HydroVision is a deep learning-based scene classification framework that estimates optically active water quality parameters, such as chlorophyll-alpha, chlorophyll, pigmented dissolved organic matter (CDOM), phycocyanin, suspended sediment, and turbidity, using RGB images of surface water. Trained using over 500,000 seasonal images collected from 2022 to 2024 from the U.S. Geological Survey's Hydrological Image Visualization and Information System, HydroVision demonstrates its potential for real-world water quality monitoring under diverse conditions. It leverages RGB images as a scalable and cost-effective alternative to traditional multispectral and hyperspectral remote sensing. In an evaluation of VGG-16, ResNet50, MobileNetV2, DenseNet121, and the Vision Transformer network, DenseNet121 achieved the best performance with an R2 score of 0.89 for CDOM prediction. While the current model is optimized for well-lit images, future work is planned to improve its robustness in low-light and obstructed situations to expand its operational utility.

Takeaways, Limitations

Takeaways:
Contributes to disaster response and public health protection by presenting a non-contact water quality monitoring method using deep learning.
RGB imagery enables the construction of cost-effective and scalable water quality monitoring systems over conventional multispectral and hyperspectral remote sensing methods.
Accurately predicting various water quality parameters contributes to early detection of pollution trends and strengthened monitoring by regulatory agencies.

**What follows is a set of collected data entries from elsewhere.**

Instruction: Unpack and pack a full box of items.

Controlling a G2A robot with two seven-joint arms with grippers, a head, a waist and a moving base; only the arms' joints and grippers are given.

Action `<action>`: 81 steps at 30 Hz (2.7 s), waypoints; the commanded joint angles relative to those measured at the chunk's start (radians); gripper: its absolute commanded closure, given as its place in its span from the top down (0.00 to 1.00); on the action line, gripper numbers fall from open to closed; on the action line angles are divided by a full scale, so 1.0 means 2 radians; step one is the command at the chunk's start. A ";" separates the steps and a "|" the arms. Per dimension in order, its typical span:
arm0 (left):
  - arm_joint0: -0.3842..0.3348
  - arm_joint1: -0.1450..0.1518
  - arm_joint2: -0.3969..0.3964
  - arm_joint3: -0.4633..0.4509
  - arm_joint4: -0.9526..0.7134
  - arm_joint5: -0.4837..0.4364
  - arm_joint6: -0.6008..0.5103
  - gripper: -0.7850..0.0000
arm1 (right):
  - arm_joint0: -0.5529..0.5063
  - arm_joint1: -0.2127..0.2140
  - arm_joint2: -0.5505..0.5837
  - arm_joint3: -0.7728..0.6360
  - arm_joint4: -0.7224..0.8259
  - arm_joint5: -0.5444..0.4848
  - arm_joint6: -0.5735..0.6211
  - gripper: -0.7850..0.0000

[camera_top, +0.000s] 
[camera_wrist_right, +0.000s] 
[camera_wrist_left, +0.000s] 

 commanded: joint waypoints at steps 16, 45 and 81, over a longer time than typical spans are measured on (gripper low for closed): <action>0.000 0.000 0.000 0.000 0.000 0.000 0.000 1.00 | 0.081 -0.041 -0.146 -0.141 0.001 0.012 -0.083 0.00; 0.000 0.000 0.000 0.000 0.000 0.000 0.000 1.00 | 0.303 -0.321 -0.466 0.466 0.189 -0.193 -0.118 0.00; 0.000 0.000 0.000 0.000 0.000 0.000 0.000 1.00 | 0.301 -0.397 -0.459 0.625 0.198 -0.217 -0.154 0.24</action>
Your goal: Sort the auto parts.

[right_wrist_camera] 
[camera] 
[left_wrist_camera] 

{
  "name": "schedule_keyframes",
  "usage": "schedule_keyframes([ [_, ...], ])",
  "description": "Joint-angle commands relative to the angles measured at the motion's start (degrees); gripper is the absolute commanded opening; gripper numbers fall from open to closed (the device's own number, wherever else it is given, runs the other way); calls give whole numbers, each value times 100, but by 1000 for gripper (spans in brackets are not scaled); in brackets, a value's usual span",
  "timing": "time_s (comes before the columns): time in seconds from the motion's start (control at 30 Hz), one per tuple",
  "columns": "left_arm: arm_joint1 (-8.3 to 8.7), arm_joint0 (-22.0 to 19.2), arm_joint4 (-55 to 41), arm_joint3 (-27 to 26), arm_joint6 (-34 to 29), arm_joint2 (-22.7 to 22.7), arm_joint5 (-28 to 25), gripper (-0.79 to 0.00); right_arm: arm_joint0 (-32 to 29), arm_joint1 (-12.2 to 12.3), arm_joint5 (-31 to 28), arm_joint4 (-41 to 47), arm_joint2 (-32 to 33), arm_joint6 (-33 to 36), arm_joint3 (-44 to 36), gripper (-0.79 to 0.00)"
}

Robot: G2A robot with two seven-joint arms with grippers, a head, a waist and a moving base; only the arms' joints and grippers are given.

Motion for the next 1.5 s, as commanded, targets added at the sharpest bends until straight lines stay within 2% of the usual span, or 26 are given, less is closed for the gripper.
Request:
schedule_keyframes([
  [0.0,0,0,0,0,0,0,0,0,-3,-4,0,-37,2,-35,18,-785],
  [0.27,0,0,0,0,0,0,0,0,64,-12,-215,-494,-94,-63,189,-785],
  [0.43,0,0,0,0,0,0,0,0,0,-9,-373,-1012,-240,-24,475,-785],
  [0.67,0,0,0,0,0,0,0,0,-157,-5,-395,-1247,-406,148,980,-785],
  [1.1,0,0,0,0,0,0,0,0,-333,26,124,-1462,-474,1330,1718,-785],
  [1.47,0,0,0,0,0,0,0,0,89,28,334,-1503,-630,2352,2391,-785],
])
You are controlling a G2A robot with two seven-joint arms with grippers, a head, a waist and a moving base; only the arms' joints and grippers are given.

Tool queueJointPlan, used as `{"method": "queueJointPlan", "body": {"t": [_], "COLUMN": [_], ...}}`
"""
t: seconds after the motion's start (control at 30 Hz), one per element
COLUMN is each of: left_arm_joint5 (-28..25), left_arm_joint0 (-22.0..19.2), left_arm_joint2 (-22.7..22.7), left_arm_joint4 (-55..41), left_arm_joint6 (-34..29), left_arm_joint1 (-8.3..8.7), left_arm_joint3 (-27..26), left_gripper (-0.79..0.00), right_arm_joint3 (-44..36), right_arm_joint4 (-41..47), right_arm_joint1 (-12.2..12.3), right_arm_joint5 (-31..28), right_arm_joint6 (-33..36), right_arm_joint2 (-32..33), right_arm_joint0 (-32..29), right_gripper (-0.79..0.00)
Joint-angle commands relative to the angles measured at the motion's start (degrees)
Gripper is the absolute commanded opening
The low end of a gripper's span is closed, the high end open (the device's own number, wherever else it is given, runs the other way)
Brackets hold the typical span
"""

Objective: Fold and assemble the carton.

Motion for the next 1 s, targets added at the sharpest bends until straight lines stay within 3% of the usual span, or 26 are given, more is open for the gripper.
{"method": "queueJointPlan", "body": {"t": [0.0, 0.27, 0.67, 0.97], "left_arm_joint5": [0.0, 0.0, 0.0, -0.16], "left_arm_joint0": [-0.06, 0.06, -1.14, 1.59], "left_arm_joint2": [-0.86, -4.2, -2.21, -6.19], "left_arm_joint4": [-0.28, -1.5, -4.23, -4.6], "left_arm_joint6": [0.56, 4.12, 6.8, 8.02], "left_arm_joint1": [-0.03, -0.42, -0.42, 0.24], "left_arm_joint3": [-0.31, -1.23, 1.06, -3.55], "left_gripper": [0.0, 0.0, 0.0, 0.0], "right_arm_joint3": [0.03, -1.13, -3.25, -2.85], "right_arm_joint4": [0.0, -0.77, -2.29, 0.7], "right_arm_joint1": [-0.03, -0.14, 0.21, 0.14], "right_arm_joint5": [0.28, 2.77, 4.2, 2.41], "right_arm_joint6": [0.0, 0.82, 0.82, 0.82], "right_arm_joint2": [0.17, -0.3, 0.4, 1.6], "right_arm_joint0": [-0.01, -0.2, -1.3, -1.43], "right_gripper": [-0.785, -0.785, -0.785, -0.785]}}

High accuracy (R2 score 0.89 in CDOM prediction) achieved using DenseNet121 architecture.
Limitations:
The current model is optimized for well-lit images, so performance may degrade in low-light and obstacle-prone situations.
Need to improve generalization performance for various environmental conditions.
Uncertainty analysis and reliability assessment of the model's prediction results are required.